Debió ser hace mucho tiempo, yo no lo sé, porque siempre hemos asociado
el amor y los sentimientos al corazón, y no a la mente, ni siquiera al
espíritu, sea éste lo que fuere. Cuando el corazón late armonioso, arrobado por
esa sensación de dicha y felicidad, la vida nos parece inmejorable. Cuando
perdemos uno solo de sus compases, los ojos se llenan de lágrimas y la tristeza
y el abatimiento se apodera de nosotros. Las lágrimas enjugan los ojos para
impedirnos ver la
realidad. Quizá ocurra así para permitirnos reflexionar más
introspectivamente sobre nuestra desdicha, nuestro propio ser, o siquiera lo
que hemos venido a hacer a este mundo. La primera lágrima es capaz de silenciar
el ruido poderoso de la política, los ecos de sociedad y las tribulaciones
deportivas. La segunda lágrima acalla el sonido de nuestros problemas,
enfermedades y miedos. Porque mientras la tercera de las lágrimas va cayendo,
el cielo ya ha adquirido un gris profundo que impide a cualquiera de los rayos
de sol alcanzar la piel que lastimosamente implora.
Muestran las estadísticas, esos números sin corazón, pero con mucha lógica
y análisis, que es en primavera cuando más nos afligen los problemas amorosos. Y
cuando nos deprimimos más.
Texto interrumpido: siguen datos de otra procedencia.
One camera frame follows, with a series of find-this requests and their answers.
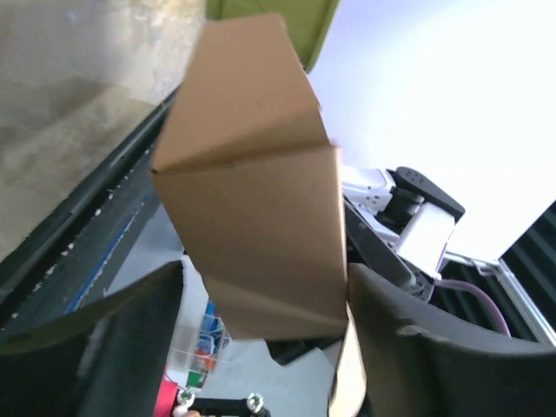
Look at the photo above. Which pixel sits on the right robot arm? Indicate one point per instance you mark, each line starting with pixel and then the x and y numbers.
pixel 398 223

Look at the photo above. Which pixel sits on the brown cardboard box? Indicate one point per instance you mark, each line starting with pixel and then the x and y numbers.
pixel 252 185

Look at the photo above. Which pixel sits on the black base frame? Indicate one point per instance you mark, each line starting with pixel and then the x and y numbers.
pixel 72 257

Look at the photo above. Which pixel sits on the aluminium rail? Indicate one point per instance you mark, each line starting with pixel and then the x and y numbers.
pixel 529 312

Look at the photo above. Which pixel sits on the clear plastic container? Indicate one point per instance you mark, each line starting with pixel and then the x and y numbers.
pixel 199 336

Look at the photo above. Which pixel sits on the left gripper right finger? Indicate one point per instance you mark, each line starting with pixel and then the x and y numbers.
pixel 422 361

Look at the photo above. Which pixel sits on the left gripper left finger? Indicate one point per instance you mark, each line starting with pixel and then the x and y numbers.
pixel 105 359

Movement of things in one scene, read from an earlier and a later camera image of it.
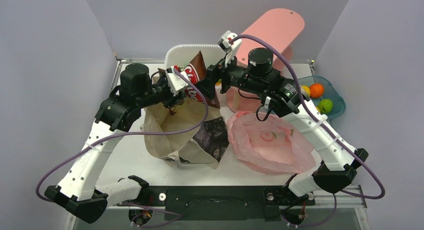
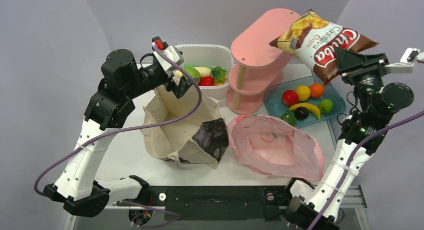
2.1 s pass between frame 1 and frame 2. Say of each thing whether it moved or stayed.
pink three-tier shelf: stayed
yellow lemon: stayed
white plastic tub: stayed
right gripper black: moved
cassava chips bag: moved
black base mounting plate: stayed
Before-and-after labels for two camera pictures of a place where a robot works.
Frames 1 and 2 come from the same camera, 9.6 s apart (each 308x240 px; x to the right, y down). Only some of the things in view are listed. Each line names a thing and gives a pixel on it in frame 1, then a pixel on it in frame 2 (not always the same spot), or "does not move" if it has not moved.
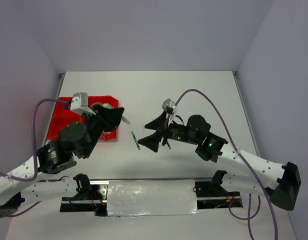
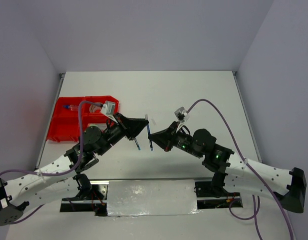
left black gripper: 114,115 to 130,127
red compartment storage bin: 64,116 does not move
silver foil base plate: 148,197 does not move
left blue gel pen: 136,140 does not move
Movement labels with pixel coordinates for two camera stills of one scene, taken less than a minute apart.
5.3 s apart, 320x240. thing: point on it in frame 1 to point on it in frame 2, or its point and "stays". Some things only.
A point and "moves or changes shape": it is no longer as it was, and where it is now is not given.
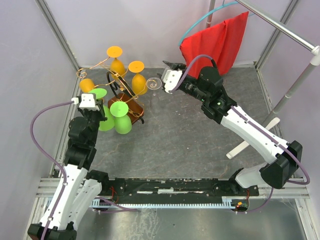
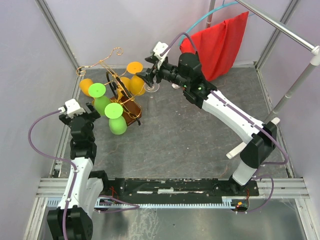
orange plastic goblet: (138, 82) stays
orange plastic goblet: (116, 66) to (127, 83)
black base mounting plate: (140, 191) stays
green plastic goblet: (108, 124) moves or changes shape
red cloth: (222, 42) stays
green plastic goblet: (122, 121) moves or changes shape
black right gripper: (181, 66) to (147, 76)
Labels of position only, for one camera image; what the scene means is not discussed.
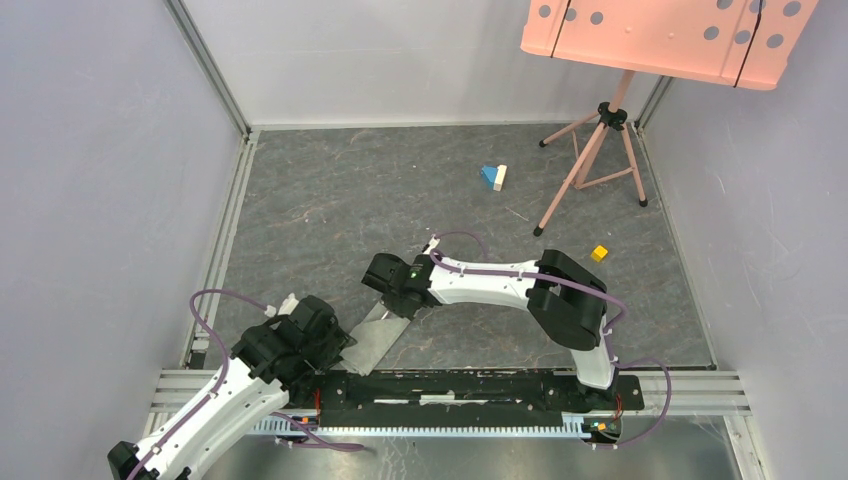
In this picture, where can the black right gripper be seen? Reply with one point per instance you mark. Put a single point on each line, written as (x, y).
(391, 302)

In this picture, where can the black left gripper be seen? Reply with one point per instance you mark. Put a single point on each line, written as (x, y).
(336, 340)

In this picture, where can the grey cloth napkin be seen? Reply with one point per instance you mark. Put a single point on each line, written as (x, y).
(373, 336)

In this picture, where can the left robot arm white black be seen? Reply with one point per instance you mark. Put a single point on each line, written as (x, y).
(280, 362)

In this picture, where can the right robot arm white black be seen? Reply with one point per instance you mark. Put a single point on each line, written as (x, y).
(568, 302)

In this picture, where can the blue and white block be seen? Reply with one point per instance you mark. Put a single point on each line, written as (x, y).
(494, 176)

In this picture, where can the yellow cube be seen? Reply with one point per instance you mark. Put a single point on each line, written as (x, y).
(599, 253)

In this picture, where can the pink music stand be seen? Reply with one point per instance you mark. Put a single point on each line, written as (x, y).
(741, 44)

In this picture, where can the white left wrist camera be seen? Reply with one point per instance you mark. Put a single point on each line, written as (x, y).
(286, 307)

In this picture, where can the white slotted cable duct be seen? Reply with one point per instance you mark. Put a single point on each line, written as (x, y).
(569, 427)

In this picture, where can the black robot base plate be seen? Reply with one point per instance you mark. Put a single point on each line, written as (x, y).
(459, 398)

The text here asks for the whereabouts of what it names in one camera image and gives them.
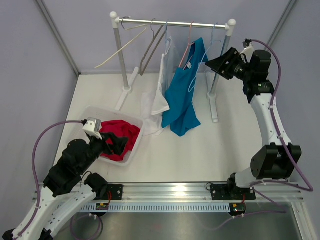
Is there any blue t shirt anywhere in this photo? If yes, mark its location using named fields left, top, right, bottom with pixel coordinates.
left=162, top=37, right=208, bottom=137

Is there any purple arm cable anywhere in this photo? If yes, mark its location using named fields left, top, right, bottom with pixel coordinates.
left=17, top=120, right=87, bottom=238
left=246, top=38, right=315, bottom=213

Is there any white plastic laundry basket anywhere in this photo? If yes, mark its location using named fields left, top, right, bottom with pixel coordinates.
left=80, top=105, right=144, bottom=167

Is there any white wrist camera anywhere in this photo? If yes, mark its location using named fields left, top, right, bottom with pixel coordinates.
left=82, top=117, right=103, bottom=140
left=241, top=39, right=254, bottom=58

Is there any white metal clothes rack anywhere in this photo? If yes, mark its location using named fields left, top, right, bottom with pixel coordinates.
left=110, top=11, right=236, bottom=115

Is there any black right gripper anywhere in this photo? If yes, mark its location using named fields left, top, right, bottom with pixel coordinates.
left=205, top=47, right=253, bottom=83

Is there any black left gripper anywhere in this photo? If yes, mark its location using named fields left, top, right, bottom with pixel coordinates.
left=78, top=130, right=129, bottom=174

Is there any light blue white-shirt hanger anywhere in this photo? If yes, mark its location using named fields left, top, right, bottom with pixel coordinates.
left=164, top=20, right=172, bottom=56

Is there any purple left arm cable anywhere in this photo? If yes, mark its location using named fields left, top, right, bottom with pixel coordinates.
left=17, top=120, right=87, bottom=238

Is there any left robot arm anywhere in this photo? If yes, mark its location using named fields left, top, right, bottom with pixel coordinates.
left=2, top=132, right=128, bottom=240

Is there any pink hanger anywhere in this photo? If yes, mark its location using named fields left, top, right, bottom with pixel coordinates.
left=178, top=21, right=194, bottom=68

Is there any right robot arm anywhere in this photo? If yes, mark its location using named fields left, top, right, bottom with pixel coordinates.
left=206, top=47, right=302, bottom=200

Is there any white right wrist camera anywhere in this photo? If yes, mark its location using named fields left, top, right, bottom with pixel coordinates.
left=241, top=39, right=254, bottom=58

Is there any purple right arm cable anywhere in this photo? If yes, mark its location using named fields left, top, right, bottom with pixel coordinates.
left=246, top=38, right=315, bottom=213

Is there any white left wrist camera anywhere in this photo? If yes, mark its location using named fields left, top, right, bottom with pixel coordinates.
left=82, top=117, right=103, bottom=140

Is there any light blue red-shirt hanger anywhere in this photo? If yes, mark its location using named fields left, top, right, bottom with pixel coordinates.
left=188, top=22, right=222, bottom=92

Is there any white slotted cable duct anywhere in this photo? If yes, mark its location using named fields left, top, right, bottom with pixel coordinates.
left=80, top=202, right=246, bottom=213

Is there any red t shirt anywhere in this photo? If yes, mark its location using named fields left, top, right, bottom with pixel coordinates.
left=99, top=120, right=141, bottom=162

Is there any white t shirt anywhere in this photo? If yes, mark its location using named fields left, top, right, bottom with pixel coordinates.
left=140, top=38, right=177, bottom=136

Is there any aluminium rail frame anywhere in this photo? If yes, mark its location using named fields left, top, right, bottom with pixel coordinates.
left=108, top=182, right=304, bottom=203

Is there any cream empty hanger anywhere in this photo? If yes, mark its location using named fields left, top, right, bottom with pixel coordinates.
left=94, top=11, right=148, bottom=69

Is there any grey empty hanger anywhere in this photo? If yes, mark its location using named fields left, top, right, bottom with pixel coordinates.
left=139, top=17, right=167, bottom=76

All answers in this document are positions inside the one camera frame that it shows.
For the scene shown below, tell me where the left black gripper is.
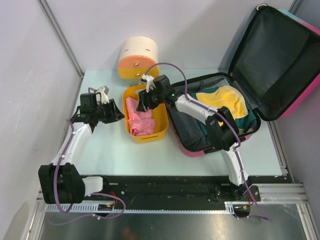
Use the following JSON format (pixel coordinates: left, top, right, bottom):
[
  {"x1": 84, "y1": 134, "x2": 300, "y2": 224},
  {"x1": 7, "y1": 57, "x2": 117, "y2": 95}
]
[{"x1": 93, "y1": 99, "x2": 125, "y2": 124}]

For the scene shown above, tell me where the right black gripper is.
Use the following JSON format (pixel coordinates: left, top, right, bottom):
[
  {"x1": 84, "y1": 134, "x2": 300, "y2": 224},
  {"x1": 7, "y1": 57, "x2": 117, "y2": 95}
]
[{"x1": 136, "y1": 87, "x2": 165, "y2": 114}]

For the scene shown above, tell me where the pink cloth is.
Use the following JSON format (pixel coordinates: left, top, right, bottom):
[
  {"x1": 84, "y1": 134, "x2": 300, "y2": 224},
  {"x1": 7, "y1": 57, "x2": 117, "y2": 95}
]
[{"x1": 125, "y1": 97, "x2": 156, "y2": 136}]

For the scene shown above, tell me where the yellow plastic basket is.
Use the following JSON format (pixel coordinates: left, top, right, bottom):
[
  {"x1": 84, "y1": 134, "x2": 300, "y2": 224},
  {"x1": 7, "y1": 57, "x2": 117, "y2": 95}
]
[{"x1": 123, "y1": 85, "x2": 169, "y2": 144}]

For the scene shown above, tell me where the round pastel drawer cabinet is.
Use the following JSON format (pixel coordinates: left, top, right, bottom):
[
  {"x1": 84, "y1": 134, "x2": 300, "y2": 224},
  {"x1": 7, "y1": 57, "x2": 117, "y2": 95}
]
[{"x1": 117, "y1": 36, "x2": 159, "y2": 87}]

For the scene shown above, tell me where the yellow cloth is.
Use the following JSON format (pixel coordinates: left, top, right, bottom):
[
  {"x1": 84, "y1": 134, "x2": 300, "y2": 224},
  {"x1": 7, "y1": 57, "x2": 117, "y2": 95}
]
[{"x1": 193, "y1": 85, "x2": 249, "y2": 120}]

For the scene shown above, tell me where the dark green cloth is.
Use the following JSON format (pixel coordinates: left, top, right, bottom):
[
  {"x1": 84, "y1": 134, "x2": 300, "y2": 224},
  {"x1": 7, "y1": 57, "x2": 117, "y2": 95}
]
[{"x1": 191, "y1": 92, "x2": 257, "y2": 134}]

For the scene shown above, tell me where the pink and teal children's suitcase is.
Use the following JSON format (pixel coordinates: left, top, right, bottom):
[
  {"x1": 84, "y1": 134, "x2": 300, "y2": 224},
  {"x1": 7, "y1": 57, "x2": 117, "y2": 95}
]
[{"x1": 173, "y1": 4, "x2": 320, "y2": 141}]

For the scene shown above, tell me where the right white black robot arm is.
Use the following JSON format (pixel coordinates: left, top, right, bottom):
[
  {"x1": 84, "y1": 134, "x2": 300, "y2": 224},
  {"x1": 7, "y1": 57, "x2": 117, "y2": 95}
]
[{"x1": 136, "y1": 74, "x2": 250, "y2": 201}]

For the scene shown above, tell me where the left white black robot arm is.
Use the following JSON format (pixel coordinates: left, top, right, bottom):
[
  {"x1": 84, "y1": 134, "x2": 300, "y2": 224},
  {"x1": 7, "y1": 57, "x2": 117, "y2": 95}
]
[{"x1": 38, "y1": 86, "x2": 125, "y2": 205}]

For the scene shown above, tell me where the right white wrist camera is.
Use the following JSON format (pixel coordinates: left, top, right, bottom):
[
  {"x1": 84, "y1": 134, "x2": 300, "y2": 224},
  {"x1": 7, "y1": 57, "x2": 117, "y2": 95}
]
[{"x1": 140, "y1": 74, "x2": 156, "y2": 93}]

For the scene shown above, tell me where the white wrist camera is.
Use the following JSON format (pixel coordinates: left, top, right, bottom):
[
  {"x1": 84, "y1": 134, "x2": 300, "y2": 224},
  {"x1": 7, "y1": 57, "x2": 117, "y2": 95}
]
[
  {"x1": 140, "y1": 74, "x2": 156, "y2": 93},
  {"x1": 95, "y1": 86, "x2": 109, "y2": 105}
]

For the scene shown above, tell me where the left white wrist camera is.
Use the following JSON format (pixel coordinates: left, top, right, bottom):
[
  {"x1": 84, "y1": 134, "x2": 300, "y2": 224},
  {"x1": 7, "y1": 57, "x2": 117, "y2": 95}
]
[{"x1": 95, "y1": 86, "x2": 109, "y2": 105}]

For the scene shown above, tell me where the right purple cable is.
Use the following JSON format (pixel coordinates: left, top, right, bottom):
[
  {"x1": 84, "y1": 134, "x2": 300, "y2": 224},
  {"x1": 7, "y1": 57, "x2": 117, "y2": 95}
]
[{"x1": 143, "y1": 62, "x2": 272, "y2": 221}]

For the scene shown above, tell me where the purple cable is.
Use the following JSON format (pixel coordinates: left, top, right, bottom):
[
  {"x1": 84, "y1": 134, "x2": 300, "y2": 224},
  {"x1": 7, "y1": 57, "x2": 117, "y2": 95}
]
[
  {"x1": 47, "y1": 87, "x2": 126, "y2": 227},
  {"x1": 143, "y1": 62, "x2": 272, "y2": 221}
]

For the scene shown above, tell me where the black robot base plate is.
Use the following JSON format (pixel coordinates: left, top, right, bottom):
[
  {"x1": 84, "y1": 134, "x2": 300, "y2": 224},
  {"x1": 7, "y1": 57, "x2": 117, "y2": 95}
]
[{"x1": 82, "y1": 174, "x2": 261, "y2": 206}]

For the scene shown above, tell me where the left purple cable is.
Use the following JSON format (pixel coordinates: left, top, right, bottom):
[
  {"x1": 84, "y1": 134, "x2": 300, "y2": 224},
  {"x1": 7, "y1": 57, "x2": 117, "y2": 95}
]
[{"x1": 47, "y1": 87, "x2": 126, "y2": 227}]

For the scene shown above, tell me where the grey slotted cable duct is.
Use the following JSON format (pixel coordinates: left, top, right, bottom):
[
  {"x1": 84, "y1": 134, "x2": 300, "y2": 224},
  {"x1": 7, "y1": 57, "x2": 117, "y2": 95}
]
[{"x1": 69, "y1": 201, "x2": 236, "y2": 215}]

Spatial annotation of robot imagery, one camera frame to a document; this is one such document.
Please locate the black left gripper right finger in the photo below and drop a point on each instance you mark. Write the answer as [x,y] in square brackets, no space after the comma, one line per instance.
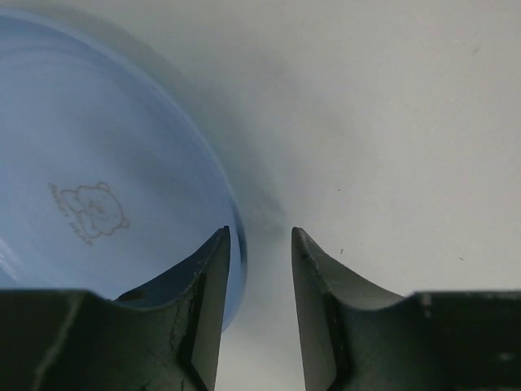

Los seres humanos, durante la época vernal, somos
rutinaria y acostumbradamente incapaces de desasirnos del abrazo frío y
mortecino de la tristeza.
El mundo, en el que hemos vivido siempre, el mismo que otrora
nos deparase alegrías y vivencias, de repente es un territorio inhóspito,
desasosegador, desvalorado y yermo. Algunas incluso se quitan la vida. La evolución nos ha
enseñado a disociar las funciones básicas del cuerpo de nuestro razonamiento y
consciencia. Cuando nos asola la pena, no queremos sino un espacio, un lugar,
un pedazo de tierra donde, tumbados sobre ella, llorar amargamente. (Así lloraba
El Principito, léanlo).
La pérdida del
ser querido, la ausencia o desinterés de un amigo, la ruptura del amante… Sensaciones
todas de vacío y desilusión. Tiene el corazón numerosas esquinas en las que
sufrir. Pero en todas y cada una de ellas existe la posibilidad de volver a
encontrar la luz, y ser felices de nuevo, y crecer por haber superado la tristeza. O al menos
es éste un principio en el que deberíamos creer, aun sin justificación
objetiva. Porque la honda pena del corazón que llora, sólo en la intimidad del
propio silencio puede encontrar alivio.